(Stored records)
-------

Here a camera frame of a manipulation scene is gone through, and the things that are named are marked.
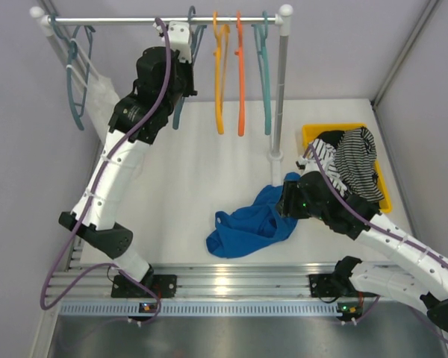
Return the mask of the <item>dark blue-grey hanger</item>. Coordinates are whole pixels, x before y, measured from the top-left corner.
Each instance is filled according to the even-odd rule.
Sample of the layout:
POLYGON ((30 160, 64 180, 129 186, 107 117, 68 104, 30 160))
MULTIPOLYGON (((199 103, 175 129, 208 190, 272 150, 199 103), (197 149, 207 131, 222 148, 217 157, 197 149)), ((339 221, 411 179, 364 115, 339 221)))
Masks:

-------

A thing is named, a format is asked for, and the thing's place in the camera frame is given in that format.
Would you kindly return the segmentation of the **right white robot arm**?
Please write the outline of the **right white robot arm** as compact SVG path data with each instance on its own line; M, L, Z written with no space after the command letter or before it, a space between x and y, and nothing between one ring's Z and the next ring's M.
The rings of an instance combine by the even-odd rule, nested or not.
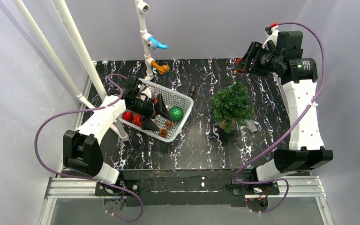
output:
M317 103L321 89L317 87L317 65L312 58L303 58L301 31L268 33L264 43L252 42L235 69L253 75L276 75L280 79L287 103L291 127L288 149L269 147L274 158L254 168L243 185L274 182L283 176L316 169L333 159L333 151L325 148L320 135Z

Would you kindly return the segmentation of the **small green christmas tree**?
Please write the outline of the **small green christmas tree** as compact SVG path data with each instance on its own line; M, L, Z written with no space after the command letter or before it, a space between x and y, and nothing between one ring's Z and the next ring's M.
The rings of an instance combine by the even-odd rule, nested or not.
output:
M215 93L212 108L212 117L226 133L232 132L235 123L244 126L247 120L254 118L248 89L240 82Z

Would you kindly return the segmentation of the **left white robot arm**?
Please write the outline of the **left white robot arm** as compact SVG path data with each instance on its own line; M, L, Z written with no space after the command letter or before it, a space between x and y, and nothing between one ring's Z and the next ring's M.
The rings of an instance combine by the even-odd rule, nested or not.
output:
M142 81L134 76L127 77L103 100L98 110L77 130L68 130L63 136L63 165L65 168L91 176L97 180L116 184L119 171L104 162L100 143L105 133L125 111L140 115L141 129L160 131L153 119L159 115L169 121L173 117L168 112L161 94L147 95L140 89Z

-------

Write back the stretch of lines above that begins with the line holding "Would you kindly return the segmentation of the **right" and ends with the line holding "Would you kindly return the segmentation of the **small", both included, exactly as written. Pictures stay out.

→ **Solution to this problem**:
Would you kindly return the segmentation of the **right white robot arm**?
Please write the outline of the **right white robot arm** as compact SVG path data with each instance on its own line; M, L, Z written with no space after the command letter or before it, a space between x and y, and nothing between one ring's Z and the next ring's M.
The rings of an instance combine by the even-odd rule, nested or not.
output:
M317 103L321 89L317 87L317 65L312 58L303 58L301 31L268 33L264 43L252 42L235 69L253 75L276 75L280 79L287 103L291 127L288 149L269 147L274 158L254 168L243 185L274 182L283 176L316 169L333 159L333 151L325 148L320 135Z

Would you kindly return the segmentation of the **small green christmas tree**?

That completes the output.